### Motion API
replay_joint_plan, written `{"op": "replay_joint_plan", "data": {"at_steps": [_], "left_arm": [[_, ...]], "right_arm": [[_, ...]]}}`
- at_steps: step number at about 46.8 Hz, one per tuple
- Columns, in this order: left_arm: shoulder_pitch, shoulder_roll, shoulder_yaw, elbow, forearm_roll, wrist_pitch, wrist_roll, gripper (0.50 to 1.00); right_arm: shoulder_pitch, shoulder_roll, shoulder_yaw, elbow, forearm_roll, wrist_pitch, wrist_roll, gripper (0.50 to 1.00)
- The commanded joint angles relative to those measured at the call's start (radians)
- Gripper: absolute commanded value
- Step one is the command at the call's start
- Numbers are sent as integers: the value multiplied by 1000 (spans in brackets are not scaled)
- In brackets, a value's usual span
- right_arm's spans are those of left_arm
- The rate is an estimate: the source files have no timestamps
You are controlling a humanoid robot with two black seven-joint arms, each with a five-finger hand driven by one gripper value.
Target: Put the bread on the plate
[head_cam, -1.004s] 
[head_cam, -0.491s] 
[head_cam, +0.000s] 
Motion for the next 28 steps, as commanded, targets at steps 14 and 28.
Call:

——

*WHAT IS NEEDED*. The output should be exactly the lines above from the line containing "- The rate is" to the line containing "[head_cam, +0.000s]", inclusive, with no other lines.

*ANSWER BOX*.
- The rate is an estimate: the source files have no timestamps
You are controlling a humanoid robot with two black seven-joint arms, each with a five-finger hand driven by one gripper value.
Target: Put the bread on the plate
[head_cam, -1.004s] 
[head_cam, -0.491s] 
[head_cam, +0.000s] 

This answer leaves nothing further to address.